En fechas que coincidían con
nuestras navidades, celebraban los antiguos romanos unas fiestas bulliciosas. Estas
se celebraban durante algunos días, y todos se entregaban alegres, al contento
de banquetes y comilonas, a los cantos, las francachelas o los juegos de azar.
Todos los trabajos cesaban, se intercambiaban regalos y se gustaba holgazanear
siendo invitado en cualquier parte. Las calles iluminaban los más oscuros
atardeceres del año con fogatas y antorchas, luminarias que, como las luces
actuales, aunque nadie lo sepa y puedan parecernos tan municipales y
mercantilistas, eran las llamas que asistían al Sol en su muerte y lo animaban en
su resurrección.
Aquellas abundancias y
alegrías invernales revivían el gozo de una pretérita Edad de Oro. Los esclavos
vestían como señores, y estos tenían a bien servirles la mesa. Parecía
desaparecer ‘lo mío o tuyo’; tiempo perfecto, la rememorada Áurea Aetas había sido el reinado de
Saturno y estas, sus fiestas, las Saturnales, convertidas en nuestra Navidad en
el 345 por San Juan Crisóstomo y San Gregorio Nacianceno. Nada hay, a veces, como
indagar en el calendario romano, para saber qué celebramos verdaderamente.
Antiquísimo dios itálico,
Saturno (que luego se asimilaría al griego Kronos), fue personaje de cariz
ambivalente. A pesar de que Hesíodo lo llama “de torcido consejo”, había sido
inventor para los hombres de la agricultura y del arte de edificar ciudades, es
decir un arquetipo de dios civilizador. Pero también era antropófago devorador
de sus hijos (como el tiempo que todo lo devora), adusto, melancólico señor de
frías y lejanas regiones, donde exigía a los bárbaros hirsutos, crueles
sacrificios con látigos y llamas.
Saturnalia - Antoine Callet |
Con una hoz de piedra
castró a su padre Urano, con una misma hoz, su hijo Zeus hizo sangrar sus genitales.

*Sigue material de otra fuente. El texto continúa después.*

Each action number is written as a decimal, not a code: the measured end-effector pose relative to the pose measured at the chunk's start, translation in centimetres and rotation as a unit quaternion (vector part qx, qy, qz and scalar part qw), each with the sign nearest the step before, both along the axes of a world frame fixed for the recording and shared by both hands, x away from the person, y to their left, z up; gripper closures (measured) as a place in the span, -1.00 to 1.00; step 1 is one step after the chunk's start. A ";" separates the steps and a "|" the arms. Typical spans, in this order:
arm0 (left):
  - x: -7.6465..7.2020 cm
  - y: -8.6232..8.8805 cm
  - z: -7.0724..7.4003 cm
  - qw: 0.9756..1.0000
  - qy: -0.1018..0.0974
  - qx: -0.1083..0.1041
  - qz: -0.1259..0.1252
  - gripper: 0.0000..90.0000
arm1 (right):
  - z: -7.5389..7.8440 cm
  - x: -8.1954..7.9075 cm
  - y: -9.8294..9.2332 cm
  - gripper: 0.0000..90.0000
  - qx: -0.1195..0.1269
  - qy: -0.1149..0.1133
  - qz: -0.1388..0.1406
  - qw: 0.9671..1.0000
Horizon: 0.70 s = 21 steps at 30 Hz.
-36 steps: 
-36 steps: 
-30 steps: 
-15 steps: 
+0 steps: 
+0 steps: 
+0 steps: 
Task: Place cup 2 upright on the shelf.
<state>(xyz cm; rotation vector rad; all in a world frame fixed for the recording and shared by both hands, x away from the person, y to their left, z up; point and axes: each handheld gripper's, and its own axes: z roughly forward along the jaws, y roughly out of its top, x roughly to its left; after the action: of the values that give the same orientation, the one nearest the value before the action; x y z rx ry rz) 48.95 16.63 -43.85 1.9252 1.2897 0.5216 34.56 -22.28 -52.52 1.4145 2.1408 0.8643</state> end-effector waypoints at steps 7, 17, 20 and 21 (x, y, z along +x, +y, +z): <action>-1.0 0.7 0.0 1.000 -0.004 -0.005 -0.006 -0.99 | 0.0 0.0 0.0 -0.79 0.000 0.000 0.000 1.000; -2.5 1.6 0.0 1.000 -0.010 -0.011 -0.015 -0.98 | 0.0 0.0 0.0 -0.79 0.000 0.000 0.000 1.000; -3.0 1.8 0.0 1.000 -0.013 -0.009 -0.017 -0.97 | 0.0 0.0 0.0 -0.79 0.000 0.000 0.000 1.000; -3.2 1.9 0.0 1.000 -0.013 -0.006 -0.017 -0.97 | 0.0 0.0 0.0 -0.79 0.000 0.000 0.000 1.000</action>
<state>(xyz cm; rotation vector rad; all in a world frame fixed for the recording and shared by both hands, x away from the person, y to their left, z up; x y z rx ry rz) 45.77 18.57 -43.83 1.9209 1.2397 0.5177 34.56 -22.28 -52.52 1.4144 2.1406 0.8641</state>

Expulsado de sus dominios, anciano a la vez feroz, bondadoso y venerable se
llega hasta las colinas del Lacio, donde el bifronte dios-rey Jano (Ianus, es decir Enero, que mira hacia un
lado y otro del año, el que acaba y el que empieza), lo acoge favorablemente,
permitiéndole reinar de nuevo, inaugurando entonces allí la mencionada Edad de
Oro, época perfecta en la que el hombre era como un pequeño dios terrenal, que
todo tenía y nada necesitaba.
Como se ve en algunos
grabados antiguos, como los que reproduce Panofsky en su tratado “Saturno y la
Melancolía”, este rey invernal, regente de los signos zodiacales Acuario y
Capricornio, opera una decisiva influencia en algunos caracteres humanos y
algunas otras ocupaciones. En uno de ellos, leemos: “Saturno en su carro tirado
por dragones... posee el Occidente y domina sobre los Magos, los sabios, las
minas y el plomo”. También cabría añadir que determina el proceso creativo de
algunos artistas que, imbuidos de un paradójico ‘furor melancólico’, han de
buscar el extrañamiento y locura saturnina, su soledad y rigor, para culminar
su obra.
Por lo que vemos hasta
ahora, nada hay que haga referencia al singular nacimiento de un niño judío. Si
buscamos un nacimiento milagroso tenemos que ir más hacía Oriente, a las
montañas de Persia. Allí, según celebraban sus numerosos fieles, un 25 de
Diciembre, nace Mithra, al que nos referíamos en días pasados como el dios
indoeuropeo que ya aparece en los cantos védicos formando una trinidad junto a
Indra y Varuna.
Nacimiento que tiene un
carácter cosmológico, pues nace Mithra y resucita el Sol, siendo por ello uno
de sus epítetos Sol Invictus. Como en
el caso de las Saturnales, también la incipiente iglesia cristiana se apoderó
del mito y la fecha. Todo cambia para que lo esencial permanezca.